* **Task goal**
Please copy the lines below, exactly as they are, from the one with "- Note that" through the one with "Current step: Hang", and leave out the pictures.

* **Information given**
⁂
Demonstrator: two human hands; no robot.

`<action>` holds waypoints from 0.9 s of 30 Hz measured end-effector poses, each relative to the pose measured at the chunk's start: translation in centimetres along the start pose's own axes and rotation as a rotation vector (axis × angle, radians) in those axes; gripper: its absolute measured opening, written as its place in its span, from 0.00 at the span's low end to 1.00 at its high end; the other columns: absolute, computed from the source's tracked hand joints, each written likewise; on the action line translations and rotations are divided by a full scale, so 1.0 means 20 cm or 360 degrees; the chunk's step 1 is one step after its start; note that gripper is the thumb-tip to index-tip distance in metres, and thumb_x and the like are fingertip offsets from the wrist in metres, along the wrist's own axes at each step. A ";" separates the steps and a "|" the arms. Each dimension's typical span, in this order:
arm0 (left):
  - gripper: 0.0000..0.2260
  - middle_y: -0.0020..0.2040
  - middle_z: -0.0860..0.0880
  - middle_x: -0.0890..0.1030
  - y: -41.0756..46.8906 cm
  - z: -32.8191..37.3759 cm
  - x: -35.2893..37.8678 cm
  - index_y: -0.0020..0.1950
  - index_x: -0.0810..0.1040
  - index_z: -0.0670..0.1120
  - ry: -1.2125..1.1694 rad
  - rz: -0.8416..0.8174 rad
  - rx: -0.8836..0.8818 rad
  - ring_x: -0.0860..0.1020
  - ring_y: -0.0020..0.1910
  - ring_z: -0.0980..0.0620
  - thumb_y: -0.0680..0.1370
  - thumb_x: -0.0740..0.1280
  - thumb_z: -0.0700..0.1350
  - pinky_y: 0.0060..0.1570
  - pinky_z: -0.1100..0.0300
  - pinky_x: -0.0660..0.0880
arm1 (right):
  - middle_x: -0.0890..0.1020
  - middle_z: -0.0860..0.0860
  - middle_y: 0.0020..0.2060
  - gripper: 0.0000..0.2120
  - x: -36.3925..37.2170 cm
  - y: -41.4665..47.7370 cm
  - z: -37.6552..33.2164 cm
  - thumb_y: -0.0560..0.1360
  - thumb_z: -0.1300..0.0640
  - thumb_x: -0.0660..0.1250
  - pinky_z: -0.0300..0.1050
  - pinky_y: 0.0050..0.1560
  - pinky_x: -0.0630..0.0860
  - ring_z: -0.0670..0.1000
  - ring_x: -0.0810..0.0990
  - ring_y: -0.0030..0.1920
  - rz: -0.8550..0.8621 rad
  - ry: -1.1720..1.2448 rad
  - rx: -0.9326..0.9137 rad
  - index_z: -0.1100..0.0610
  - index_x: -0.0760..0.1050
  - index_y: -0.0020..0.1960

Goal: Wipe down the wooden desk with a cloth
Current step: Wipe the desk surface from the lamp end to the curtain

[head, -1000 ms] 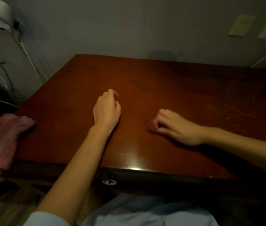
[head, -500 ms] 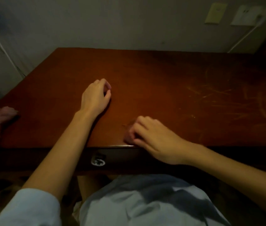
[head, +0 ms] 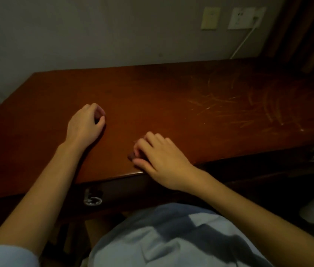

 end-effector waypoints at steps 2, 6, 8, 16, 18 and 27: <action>0.07 0.51 0.50 0.73 0.00 0.00 0.00 0.56 0.75 0.48 -0.0012 -0.0013 -0.0001 0.72 0.48 0.54 0.79 0.64 0.45 0.46 0.57 0.71 | 0.69 0.46 0.53 0.09 -0.08 -0.12 0.10 0.79 0.45 0.56 0.45 0.51 0.64 0.48 0.68 0.53 0.0024 0.0006 0.0089 0.48 0.68 0.54; 0.06 0.50 0.51 0.73 0.01 0.02 0.01 0.55 0.74 0.49 -0.0039 -0.0011 0.0002 0.73 0.47 0.54 0.79 0.64 0.46 0.44 0.59 0.70 | 0.66 0.44 0.49 0.08 -0.25 -0.34 0.54 0.79 0.46 0.56 0.42 0.50 0.59 0.47 0.68 0.54 0.0064 -0.0137 0.0666 0.48 0.68 0.54; 0.06 0.50 0.52 0.73 0.02 0.06 0.02 0.55 0.74 0.50 -0.0055 -0.0015 0.0024 0.73 0.47 0.55 0.79 0.64 0.46 0.43 0.59 0.70 | 0.67 0.46 0.50 0.09 -0.27 -0.32 0.69 0.80 0.46 0.55 0.43 0.51 0.60 0.50 0.69 0.55 0.0067 -0.0158 0.0865 0.49 0.68 0.54; 0.03 0.48 0.53 0.73 0.05 0.40 0.07 0.52 0.74 0.51 -0.0076 -0.0058 0.0228 0.72 0.42 0.57 0.79 0.63 0.48 0.37 0.65 0.66 | 0.68 0.47 0.53 0.08 -0.08 -0.07 0.23 0.80 0.46 0.54 0.46 0.52 0.65 0.49 0.67 0.52 -0.0034 0.0012 0.0147 0.48 0.67 0.55; 0.04 0.48 0.53 0.73 0.05 0.45 0.11 0.53 0.74 0.51 -0.0054 -0.0086 0.0240 0.73 0.43 0.57 0.79 0.63 0.48 0.39 0.65 0.67 | 0.68 0.46 0.53 0.09 -0.14 -0.18 0.27 0.80 0.44 0.52 0.45 0.51 0.65 0.47 0.67 0.51 -0.0096 0.0042 -0.0002 0.47 0.67 0.54; 0.07 0.47 0.54 0.72 0.04 0.50 0.18 0.56 0.73 0.49 0.0061 -0.0007 -0.0033 0.73 0.44 0.58 0.80 0.63 0.48 0.38 0.67 0.66 | 0.68 0.47 0.51 0.09 -0.23 -0.01 1.07 0.81 0.46 0.53 0.44 0.54 0.64 0.49 0.68 0.55 -0.0176 -0.0034 0.0489 0.49 0.67 0.54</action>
Point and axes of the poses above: each hand's wrist, its own y-axis towards the middle knuckle, its own x-axis out of the palm, z = x × y, the point moved 4 cm from there along y, towards the middle knuckle
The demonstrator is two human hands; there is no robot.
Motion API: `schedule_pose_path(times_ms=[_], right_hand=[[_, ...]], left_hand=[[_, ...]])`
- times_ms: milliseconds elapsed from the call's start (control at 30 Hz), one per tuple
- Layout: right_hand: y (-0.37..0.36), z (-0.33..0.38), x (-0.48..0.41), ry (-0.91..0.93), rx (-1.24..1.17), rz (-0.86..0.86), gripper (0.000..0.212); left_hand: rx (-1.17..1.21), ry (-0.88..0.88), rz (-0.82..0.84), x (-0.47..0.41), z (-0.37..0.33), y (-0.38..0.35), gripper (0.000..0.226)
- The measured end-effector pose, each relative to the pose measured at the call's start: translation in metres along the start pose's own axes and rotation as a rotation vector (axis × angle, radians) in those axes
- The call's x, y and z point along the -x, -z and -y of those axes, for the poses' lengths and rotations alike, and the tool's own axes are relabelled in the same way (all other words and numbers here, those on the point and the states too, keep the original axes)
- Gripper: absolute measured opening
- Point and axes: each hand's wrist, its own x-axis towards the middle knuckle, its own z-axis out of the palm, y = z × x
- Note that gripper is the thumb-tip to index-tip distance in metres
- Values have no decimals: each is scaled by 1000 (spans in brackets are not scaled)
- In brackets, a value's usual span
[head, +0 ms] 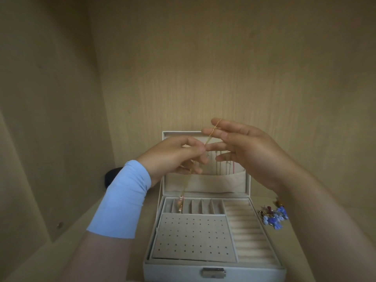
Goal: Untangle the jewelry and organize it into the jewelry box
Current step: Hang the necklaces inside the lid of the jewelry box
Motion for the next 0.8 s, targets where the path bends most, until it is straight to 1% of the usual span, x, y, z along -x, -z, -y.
schedule_pose_path(times_ms=[100, 200, 267, 300, 400, 433, 567, 667, 700, 733, 767, 800], right_hand=[[0, 0, -1, 15, 37, -21, 45], [0, 0, 0, 24, 76, 13, 49], [-2, 1, 1, 25, 113, 4, 49], [-3, 2, 1, 22, 132, -17, 48], [-3, 2, 0, -11, 196, -113, 44], [-2, 1, -1, -24, 229, -143, 43], [-3, -7, -3, -101, 379, -165, 33], [-12, -12, -3, -113, 438, -162, 37], [-17, -14, -3, -105, 441, -135, 35], [-22, -14, -3, -89, 416, -67, 29], [-28, -15, -3, -63, 343, 37, 23], [-32, -15, -2, -41, 218, 144, 15]], left_hand=[[-50, -8, -59, 0, 2, 7, 18], [-38, -33, -59, -1, 3, 6, 13], [-31, -59, -74, -2, 1, 3, 14], [44, -67, -77, -2, 1, 2, 15], [414, -77, -50, -3, -1, 3, 15], [475, -90, -40, -2, -2, 5, 16], [477, -142, 65, 5, -7, 14, 12], [462, -161, 111, 10, -13, 14, 15], [446, -164, 101, 11, -15, 13, 16], [408, -170, 76, 12, -17, 11, 17], [335, -179, 41, 12, -19, 10, 18], [232, -188, 2, 13, -20, 8, 18]])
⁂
* **Result**
- Note that gripper is the thumb-tip to index-tip distance in metres
- Values have no decimals: each is scaled by 1000 (spans in brackets are not scaled)
- In brackets, a value's usual span
[head, +0 ms] 
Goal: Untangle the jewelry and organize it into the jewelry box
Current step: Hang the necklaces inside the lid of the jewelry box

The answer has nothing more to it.